Thursday, November 15, 2007

How I lived to be 405 - by Ming the Clam

A clam dredged up off the coast of Iceland is thought to have been the longest-lived animal discovered. Scientists said the mollusk, an ocean quahog clam, was aged between 405 and 410 years and could offer insights into the secrets of longevity.” -- BBC News


People want to know how I lived so long. Was it good genes? Was it luck? Well, I’ll get to that in a second. But first I’d just like to thank Simon & Schuster for their very generous book deal. The book will have to be published posthumously, of course, but I wanted to tell my story. Hopefully--and Oprah, I hope you are listening—it will be a source of inspiration to many readers.

OK. Living to 405 years old is extremely hard work. And by that I mean you have to learn to blend-in and keep your mouth shut. Believe me, that is much more difficult than it sounds. You live to be 405 by keeping steady under pressure and shunning extremes. That also means avoiding religion. I'm I’m just trying to help. And you don’t want to stick your neck out too far because a fish or some other predator may saw it off. I got to 405 and I crushed the previous known age record, which was 220 years, so I know what I’m talking about here, and what we’re not talking about is how to live an interesting or memorable life. Those things are overrated anyway, as far as I am concerned. I’m a clam. What do you want?

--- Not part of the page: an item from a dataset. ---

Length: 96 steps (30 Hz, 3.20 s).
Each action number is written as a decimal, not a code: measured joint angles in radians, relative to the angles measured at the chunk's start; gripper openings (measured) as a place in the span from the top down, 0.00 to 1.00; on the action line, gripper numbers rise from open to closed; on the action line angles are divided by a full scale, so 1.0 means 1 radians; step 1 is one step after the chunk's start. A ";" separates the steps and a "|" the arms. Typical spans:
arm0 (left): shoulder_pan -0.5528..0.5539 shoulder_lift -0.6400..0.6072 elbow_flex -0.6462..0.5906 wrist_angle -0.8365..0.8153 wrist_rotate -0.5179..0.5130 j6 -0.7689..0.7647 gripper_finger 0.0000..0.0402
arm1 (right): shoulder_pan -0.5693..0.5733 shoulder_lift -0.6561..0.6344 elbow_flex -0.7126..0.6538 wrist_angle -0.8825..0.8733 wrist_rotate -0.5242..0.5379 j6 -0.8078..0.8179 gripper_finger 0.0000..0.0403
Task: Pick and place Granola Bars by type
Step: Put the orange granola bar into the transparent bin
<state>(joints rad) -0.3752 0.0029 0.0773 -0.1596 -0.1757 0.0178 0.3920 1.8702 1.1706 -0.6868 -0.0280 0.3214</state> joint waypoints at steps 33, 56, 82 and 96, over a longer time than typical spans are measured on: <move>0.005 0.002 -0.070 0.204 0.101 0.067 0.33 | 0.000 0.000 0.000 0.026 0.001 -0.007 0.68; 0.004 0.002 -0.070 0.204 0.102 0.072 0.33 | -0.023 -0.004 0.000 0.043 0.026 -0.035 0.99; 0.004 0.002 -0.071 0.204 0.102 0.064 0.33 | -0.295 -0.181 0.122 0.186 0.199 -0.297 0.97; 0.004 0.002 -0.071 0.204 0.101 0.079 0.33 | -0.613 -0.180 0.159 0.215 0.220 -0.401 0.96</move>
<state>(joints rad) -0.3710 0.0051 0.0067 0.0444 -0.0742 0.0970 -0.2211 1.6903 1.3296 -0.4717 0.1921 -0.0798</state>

I was four hundred and five years old. Just think about that for a second. They named me Ming after the Chinese dynasty in power when I was born. So, I am Ming the Clam, a mollusk who gained fame in death, not in life. Alright. I can live with that. When I was born Shakespeare was writing plays and New York City didn’t even exist. Internal combustion, steel, and plastics were still hundreds of years off. People sailed around in wooden ships, died from plague, and, when they weren’t dying, generally wished they were dead. I’m not sure if things have improved all that much but for some reason you want to live longer and longer. OK, fine. That’s what I’m here for.

If I may be truthful, things were better back then. I mean for clams, not for people. Oh, sure, I know what you’re thinking: here’s another old clam railing against modern society. Fair enough, but my words also carry a certain weight. I made it to 405. How old are you? I spent many a decade hearkening back to when the water was as clean as the newborn sky. There was no oil and hardly a whiff of refuse. But today? Things have gotten so bad I’m glad they dredged me up and killed me by sectioning off my shell and examining me. It was time. I had a good run. I’m not bitter.

But how do you live to be 405? It’s not about the money. Clams don’t care about money. My book deal isn’t about the money. What would I do with it anyway? I’m dead. All of the proceeds are going to Help the Aged, a UK based charity, dedicated to studying quahog longevity. I guess you could say they want to know what made me tick. Or, how I was able to keep ticking for so long. Well, I’d still be ticking if I hadn’t been dredged up and sectioned off. Maybe there’s a lesson there: don’t get dredged. Ah, but the point I was trying to make is this: there’s more to life than money. Believe me, I heard every cliché in the book. I know them all. But that one was around before me and I think it’s true.

I had a nice life down there on the seabed. I had my friends, my family and my health. What else could I ask for? That’s how you live to be 405: enjoy what you have. It’s another cliché but it’s true. We clams never venture very far. Everything we need is right there. You can’t live to be 405 by worrying about everything all the time. What ever is going to happen is going to happen and you can’t control it. One day I was a clam at the bottom of the ocean. The next I was dredged and now I am dead. You just have to roll with it.

It’s not so bad being dead. Truthfully, I was a little bored after 405 years. I had been eating the same food since Guy Fawkes and there was no end in sight. I’m not bitter. I’m here to help. Just read my book, and heed my warnings. All glory is fleeting. Beware the ides of March. And you can, really, have too much of a good thing. Take frosting for example. It’s a good thing, but if you eat a whole can you’ll wish you were dead. Sometimes I wished I was dead, and now I am. Beware what you wish for. But I’m not bitter. I’m dead, but not bitter. I’ll be honest, you do a lot of thinking when you spend 405 years on the bottom of the ocean. I’ve got a lot to say and it’ll all be in my book, I promise, but I’ll tell you this much: I never thought I’d end up here. Life is a crazy thing.

OK, I'm just about out of time, but remember: it’s hard not to be cynical, but try your best. And relax. OK? You only get so many heartbeats in a lifetime. Try not to waste them on things you don’t really understand or can’t control. Why is everyone worried about God, anyway? How much trouble has that caused? I don’t know what He wants, but I’ll bet He wants you to be kind. And, anyway, you don’t live to be 405 by guessing someone else’s plans. That much I know for sure. Just do the best you can, and let life come to you. You have to do that when you’re a clam, and I lived to be 405. There’s a lesson there. We have a saying back where I come from: pondering divine intentions is a good way to get your neck sawed off by a fish. Think about it. And be kind.